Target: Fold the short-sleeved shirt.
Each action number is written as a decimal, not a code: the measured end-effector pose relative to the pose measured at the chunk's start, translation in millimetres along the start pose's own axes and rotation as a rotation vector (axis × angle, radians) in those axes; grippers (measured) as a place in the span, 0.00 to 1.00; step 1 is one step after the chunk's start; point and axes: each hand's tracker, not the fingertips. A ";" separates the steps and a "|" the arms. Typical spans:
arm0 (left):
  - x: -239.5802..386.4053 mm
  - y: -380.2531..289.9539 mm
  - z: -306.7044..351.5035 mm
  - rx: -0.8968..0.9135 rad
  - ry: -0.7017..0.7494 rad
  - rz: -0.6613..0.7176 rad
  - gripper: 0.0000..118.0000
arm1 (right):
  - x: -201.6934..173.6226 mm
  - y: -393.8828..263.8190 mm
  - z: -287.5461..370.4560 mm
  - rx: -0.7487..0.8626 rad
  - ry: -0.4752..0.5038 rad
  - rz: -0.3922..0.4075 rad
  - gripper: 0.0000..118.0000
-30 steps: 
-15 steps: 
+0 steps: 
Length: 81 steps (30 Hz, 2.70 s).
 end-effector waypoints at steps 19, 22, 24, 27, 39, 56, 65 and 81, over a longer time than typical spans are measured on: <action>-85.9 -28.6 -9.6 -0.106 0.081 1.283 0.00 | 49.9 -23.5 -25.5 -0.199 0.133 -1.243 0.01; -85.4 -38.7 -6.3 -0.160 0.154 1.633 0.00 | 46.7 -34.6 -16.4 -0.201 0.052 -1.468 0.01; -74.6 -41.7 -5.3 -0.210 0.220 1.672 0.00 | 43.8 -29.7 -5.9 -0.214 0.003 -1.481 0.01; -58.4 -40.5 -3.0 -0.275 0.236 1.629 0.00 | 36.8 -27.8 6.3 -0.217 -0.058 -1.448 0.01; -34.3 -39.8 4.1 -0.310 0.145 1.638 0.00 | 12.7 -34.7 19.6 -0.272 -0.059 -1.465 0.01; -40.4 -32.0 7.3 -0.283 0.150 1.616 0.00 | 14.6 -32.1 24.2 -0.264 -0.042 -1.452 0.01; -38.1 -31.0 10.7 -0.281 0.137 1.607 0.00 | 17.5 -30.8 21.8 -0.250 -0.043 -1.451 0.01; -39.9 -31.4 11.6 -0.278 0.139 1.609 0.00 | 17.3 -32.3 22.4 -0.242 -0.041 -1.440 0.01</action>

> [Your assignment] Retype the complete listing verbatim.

> [Answer below]
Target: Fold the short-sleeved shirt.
Each action number is written as a decimal, not a code: the measured end-effector pose relative to the pose measured at the chunk's start, translation in millimetres along the start pose's own axes and rotation as a rotation vector (axis × angle, radians) in those axes; grippers (measured) as a place in the span, 0.00 to 1.00; step 1 is one step after the chunk's start; point and axes: each hand's tracker, not the fingertips. A ";" separates the steps and a "|" the arms. Typical spans:
arm0 (left):
  - x: -239.5802..386.4053 mm
  - y: -380.2531..289.9539 mm
  - z: -306.7044..351.5035 mm
  - rx: -0.8968..0.9135 rad
  - ry: -0.7017..0.7494 rad
  - rz: -0.6613..0.7176 rad
  - gripper: 0.0000..118.0000
arm1 (right):
  - x: -201.6934..173.6226 mm
  - y: -393.8828..263.8190 mm
  - z: -287.5461..370.4560 mm
  - rx: -0.7487..0.8626 rad
  - ry: -0.4752..0.5038 rad
  - rz: -0.3922..0.4075 rad
  - gripper: 0.0000..118.0000
-30 steps: 
-15 steps: 
+0 steps: 
Length: 81 steps (30 Hz, 2.70 s).
 end-effector waypoints at steps 19, 22, 24, 27, 39, 56, 65 and 81, over a longer time than typical spans are measured on: <action>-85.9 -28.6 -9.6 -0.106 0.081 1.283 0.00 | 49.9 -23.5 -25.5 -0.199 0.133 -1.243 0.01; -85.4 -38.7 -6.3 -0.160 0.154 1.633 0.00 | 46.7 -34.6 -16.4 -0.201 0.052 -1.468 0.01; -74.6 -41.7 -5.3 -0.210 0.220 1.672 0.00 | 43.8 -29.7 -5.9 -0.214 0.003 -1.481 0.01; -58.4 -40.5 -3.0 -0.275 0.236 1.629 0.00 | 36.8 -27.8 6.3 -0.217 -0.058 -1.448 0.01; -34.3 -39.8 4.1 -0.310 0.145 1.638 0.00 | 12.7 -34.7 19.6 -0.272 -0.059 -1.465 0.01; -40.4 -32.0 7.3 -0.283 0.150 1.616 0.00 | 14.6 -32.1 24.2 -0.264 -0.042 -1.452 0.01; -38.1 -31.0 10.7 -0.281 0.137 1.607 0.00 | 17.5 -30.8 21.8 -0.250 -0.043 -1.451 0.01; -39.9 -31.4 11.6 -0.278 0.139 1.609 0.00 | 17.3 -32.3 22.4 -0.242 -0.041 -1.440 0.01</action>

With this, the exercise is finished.